Kritik untuk PHK karena Pelanggaran Bersifat Mendesak
Kolom

Kritik untuk PHK karena Pelanggaran Bersifat Mendesak

Mahkamah Agung perlu memberikan panduan penerapan PHK karena pelanggaran mendesak dalam praktik di Pengadilan Hubungan Industrial.

Bacaan 6 Menit

Penjelasan Pasal 52 ayat 2 huruf a-j PP 35/2021 ini ternyata kutipan dari Pasal 158 ayat 1 UU No.13 Tahun 2003 tentang Ketenagakerjaan (UU Ketenagakerjaan) dalam hal PHK karena kesalahan berat. Jadi, pelanggaran bersifat mendesak dalam peraturan pelaksana UU Cipta Kerja sama dan identik dengan kesalahan berat dalam UU Ketenagakerjaan.

Pada awal berlakunya UU Ketenagakerjaan, PHK kesalahan berat dilakukan secara sepihak oleh pengusaha apabila tertangkap tangan, ada pengakuan pekerja, atau adanya laporan kejadian yang didukung dua orang saksi. PHK kesalahan berat terkesan lebih manusiawi. Bandingkan dengan pelanggaran bersifat mendesak yang tidak mensyaratkan tertangkap tangan, ada pengakuan pekerja, atau adanya laporan kejadian yang didukung dua orang saksi.
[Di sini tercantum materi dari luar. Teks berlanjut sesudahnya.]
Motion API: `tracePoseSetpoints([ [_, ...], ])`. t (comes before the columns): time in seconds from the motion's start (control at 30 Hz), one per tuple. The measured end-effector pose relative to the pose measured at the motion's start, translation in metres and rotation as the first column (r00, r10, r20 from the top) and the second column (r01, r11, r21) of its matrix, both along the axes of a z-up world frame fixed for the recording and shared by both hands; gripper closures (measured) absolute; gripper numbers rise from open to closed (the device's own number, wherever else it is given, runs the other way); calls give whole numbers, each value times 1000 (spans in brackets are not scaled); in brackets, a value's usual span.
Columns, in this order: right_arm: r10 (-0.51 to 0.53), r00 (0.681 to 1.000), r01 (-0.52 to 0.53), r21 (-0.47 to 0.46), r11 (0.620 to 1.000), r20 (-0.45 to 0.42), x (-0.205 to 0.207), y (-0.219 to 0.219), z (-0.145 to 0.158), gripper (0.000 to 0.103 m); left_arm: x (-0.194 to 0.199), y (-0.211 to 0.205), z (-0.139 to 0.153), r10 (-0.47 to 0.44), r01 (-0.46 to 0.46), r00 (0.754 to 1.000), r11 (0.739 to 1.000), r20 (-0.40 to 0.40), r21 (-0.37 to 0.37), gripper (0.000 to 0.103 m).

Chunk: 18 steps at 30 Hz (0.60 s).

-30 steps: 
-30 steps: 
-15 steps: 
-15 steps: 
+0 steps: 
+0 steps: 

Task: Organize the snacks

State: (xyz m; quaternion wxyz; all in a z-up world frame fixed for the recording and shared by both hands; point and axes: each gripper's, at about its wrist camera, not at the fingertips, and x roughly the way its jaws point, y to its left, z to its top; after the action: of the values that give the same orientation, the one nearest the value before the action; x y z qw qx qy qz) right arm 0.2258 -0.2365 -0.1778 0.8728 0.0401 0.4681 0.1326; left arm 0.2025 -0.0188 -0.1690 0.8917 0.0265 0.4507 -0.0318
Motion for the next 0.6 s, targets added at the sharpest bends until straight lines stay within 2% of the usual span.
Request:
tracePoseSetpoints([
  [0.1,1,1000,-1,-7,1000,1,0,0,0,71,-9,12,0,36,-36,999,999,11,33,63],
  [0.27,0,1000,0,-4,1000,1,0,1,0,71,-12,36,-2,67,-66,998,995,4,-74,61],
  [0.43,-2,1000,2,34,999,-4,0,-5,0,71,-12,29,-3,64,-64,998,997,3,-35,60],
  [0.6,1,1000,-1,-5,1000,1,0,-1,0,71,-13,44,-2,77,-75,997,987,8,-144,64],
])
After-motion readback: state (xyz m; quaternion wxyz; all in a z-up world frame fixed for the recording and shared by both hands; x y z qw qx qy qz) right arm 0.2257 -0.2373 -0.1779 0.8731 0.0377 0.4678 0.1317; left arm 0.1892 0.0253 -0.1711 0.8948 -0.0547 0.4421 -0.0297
Penting diingat Putusan Mahkamah Konstitusi No.012/PUU-I/2003 pada tanggal 28 Oktober 2004. Salah satu amar putusannya menyatakan ketentuan Pasal 158 UU Ketenagakerjaan—soal PHK karena kesalahan berat— bertentangan dengan UUD 1945 dan tidak berkekuatan hukum yang mengikat.

Pertimbangan hukum MK terkait PHK karena kesalahan berat yang masuk kualifikasi tindak pidana menyebutkan, “...Ketentuan ini telah melanggar prinsip pembuktian terutama asas praduga tidak bersalah (presumption of innocence) dan kesamaan di depan hukum sebagaimana dijamin di dalam UUD 1945. Seharusnya bersalah tidaknya seseorang diputuskan lewat pengadilan dengan hukum pembuktian yang sudah ditentukan dalam Undang-undang Nomor 8 Tahun 1981 tentang Hukum Acara Pidana…”.

Telaah hukum dari pertimbangan itu adalah bahwa pekerja harus memperoleh perlindungan hukum dari tuduhan kesalahan berat yang dituduhkan. Jadi, pengusaha tidak bisa melakukan PHK karena kesalahan berat tanpa proses hukum.

Penjelasan Pasal 52 ayat 2 PP 35/2021 mengenai pelanggaran bersifat mendesak yang sama dan identik dengan PHK karena kesalahan berat semestinya tidak perlu ada. Ini menjadi tidak etis dan abai terhadap putusan MK. Faktanya MK telah menyatakan proses PHK karena kesalahan berat bertentangan dengan konstitusi dan tidak mempunyai kekuatan hukum mengikat.

Hal serupa pernah disampaikan oleh Menteri Tenaga Kerja dan Transmigrasi melalui Surat Edaran Menteri Tenaga Kerja dan Transmigrasi Republik Indonesia Nomor: SE-13/Men/Sj-Hk/I/2005 tentang Putusan Mahkamah Konstitusi atas Hak Uji Materiil Undang-Undang Nomor 13 Tahun 2003 tentang Ketenagakerjaan terhadap Undang - Undang Dasar Negara Republik Indonesia Tahun 1945 (SE-13/Men/Sj-Hk/I/2005).